Несколько минут Крайнев молча смотрел на своего собеседника, а перед его глазами возникла холодная улыбка Людвига фон Дорна. Где он сейчас, этот Дорн? Интересно было бы с ним встретиться.
— Вы работаете над реактивными самолетами? — спросил американец, вдруг меняя тему разговора.
— Да, я сейчас работаю над некоторыми проблемами, связанными с реактивными самолетами, — спокойно ответил Крайнев.
— И не боитесь изобрести давно уже изобретенное? Ведь у нас в Америке уже летают на таких самолетах.
— И у нас летают, — спокойно ответил Крайнев.
— Да? — оживился Кервуд. — Почему же мне до сих пор ничего подобного не показали? Меня это очень интересует.
— Наверное, по тем же причинам, по которым товарищу Матяшу не показывают реактивных самолетов в Америке. Ни один инженер не станет показывать конструкции, которые еще не завершены. Но я надеюсь когда-нибудь, на одном из парадов, показать вам наши самолеты. Это будет не так скоро; все зависит от того, как долго вы пробудете В СССР.
— И все-таки, — упрямо возвращаясь к старому, опять заговорил Кервуд, — вам лучше работать в Америке. Как вы не понимаете этого — у инженера не должно быть родины.

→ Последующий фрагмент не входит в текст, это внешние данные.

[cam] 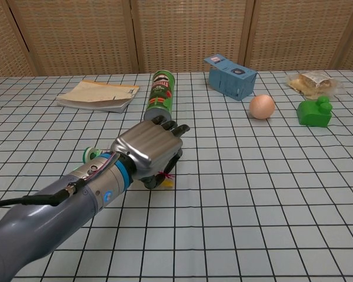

— Я уже слышал это, — спокойно ответил Крайнев.
— Возьмите, например, меня. Я работаю там, где платят деньги. Какая разница, кто мне их будет платить? Я инженер. Инженер — это ведь не политик, не журналист, который должен отстаивать какие-то взгляды или идеологию. Техника — это же не политика.
— Довольно, — сердито прервал Крайнев. — Все это я уже слышал не только от вас. Однажды я попал в очень сложные условия, и там мне даже силой пытались навязать ваши взгляды. Так вот что я вам должен сказать — для советского инженера не совсем безразлично, кто ему платит деньги. У него есть Родина. Мы все для нее работаем, будем работать и даже головы сложим, если это будет нужно. И когда-нибудь, когда ваши хозяева выбросят вас на улицу, потому что вы станете старым и уже не сможете работать или просто в вашей Америке произойдет очередной кризис, вот тогда, может быть, вы вспомните меня и мои слова. А сейчас нам не о чем говорить, и все эти разговоры я прошу прекратить.
— Я желал вам только добра, — сказал Кервуд.
На лице его появилось выражение обиды.
Дверь отворилась, и в комнату вошел Валенс. Директор уже давно по достоинству оценил своего гостя. Он не сомневался в том, что Кервуд может оказаться шпионом, специально, подосланным к Крайневу, и поэтому держался осторожно. Правда, твердого убеждения у Валенса не было, но осторожность помешать не могла.
Поздоровавшись, Кервуд сказал:
— Мы тут спорили. Я уверял мистера Крайнева, что ему лучше работать в Америке. А он и слушать не хочет.